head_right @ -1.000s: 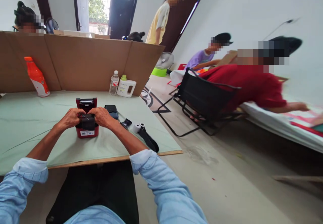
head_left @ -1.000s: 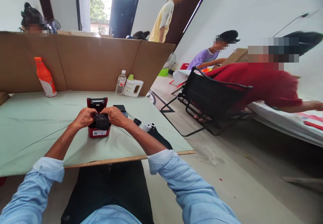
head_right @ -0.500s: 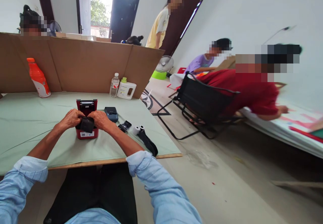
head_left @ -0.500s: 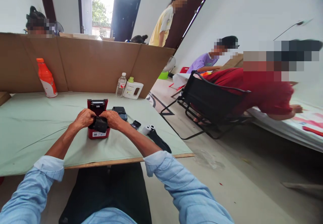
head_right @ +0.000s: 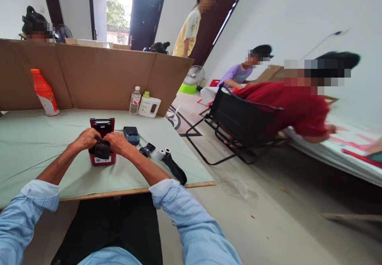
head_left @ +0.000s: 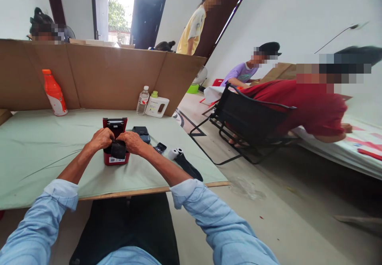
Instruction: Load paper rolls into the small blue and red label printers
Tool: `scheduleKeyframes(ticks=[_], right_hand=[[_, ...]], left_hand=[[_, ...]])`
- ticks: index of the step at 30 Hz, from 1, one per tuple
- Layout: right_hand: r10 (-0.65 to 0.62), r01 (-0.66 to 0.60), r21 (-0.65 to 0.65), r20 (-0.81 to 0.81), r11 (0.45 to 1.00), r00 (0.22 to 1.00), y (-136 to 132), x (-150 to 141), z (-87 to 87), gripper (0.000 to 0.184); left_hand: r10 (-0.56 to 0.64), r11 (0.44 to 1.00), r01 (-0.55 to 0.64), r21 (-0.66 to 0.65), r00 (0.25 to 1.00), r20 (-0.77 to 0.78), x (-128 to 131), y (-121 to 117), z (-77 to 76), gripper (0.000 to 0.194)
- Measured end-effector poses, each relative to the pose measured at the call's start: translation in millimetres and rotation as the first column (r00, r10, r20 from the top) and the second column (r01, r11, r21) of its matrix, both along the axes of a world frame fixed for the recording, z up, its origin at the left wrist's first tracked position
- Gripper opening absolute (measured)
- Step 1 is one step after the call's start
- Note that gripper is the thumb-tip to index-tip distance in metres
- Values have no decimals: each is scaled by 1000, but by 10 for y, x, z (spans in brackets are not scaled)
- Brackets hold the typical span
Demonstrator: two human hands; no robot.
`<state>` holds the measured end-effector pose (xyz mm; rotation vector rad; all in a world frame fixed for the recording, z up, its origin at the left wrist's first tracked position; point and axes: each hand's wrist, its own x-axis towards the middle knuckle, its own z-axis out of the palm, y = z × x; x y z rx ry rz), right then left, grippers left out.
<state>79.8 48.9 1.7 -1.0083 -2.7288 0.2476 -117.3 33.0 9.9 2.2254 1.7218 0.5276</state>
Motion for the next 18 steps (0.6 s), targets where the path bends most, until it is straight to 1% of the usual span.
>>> scheduleKeyframes(ticks=[3, 4, 5, 6, 7, 8, 10, 11, 12, 13, 15, 16, 18], right_hand=[[7, -7, -12, -16, 1000, 1000, -2, 19, -12, 32], [6, -7, -7, -30, 1000, 1000, -7, 26, -25, 36], [9, -9, 6, -53, 1000, 999, -15, 34, -43, 40], [15, -13, 24, -83, 1000, 996, -27, 41, -66, 44], [23, -18, 45, -120, 999, 992, -43, 48, -94, 46], [32, -21, 69, -160, 997, 987, -63, 54, -125, 46], [47, -21, 116, -230, 993, 972, -116, 63, -197, 42], [53, -18, 140, -252, 990, 966, -147, 66, -235, 41], [60, -16, 164, -264, 986, 963, -182, 68, -273, 40], [70, -19, 189, -267, 982, 961, -219, 71, -310, 41], [95, -33, 238, -253, 971, 963, -295, 81, -382, 43], [106, -40, 258, -246, 965, 964, -331, 88, -416, 44], [119, -46, 284, -246, 958, 962, -391, 105, -481, 48]], left_hand=[[-80, 993, 89, -77, 991, 105, -66, -41, 37, 27], [-87, 992, 98, -79, 987, 135, -107, -51, 48, 28], [-73, 995, 83, -60, 985, 155, -156, -56, 57, 28], [-37, 999, 41, -17, 985, 166, -211, -52, 62, 28], [20, 999, -28, 45, 985, 174, -267, -39, 64, 28], [92, 986, -115, 117, 978, 187, -319, -15, 62, 29], [226, 931, -285, 228, 941, 253, -396, 63, 48, 39], [264, 909, -342, 238, 915, 304, -415, 113, 37, 48], [275, 906, -366, 215, 892, 359, -422, 166, 24, 58], [263, 918, -357, 170, 872, 412, -419, 217, 11, 66], [195, 959, -272, 85, 843, 501, -397, 295, -21, 74], [159, 971, -229, 68, 832, 532, -385, 314, -38, 73], [105, 979, -186, 87, 818, 565, -374, 296, -77, 68]])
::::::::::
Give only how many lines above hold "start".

2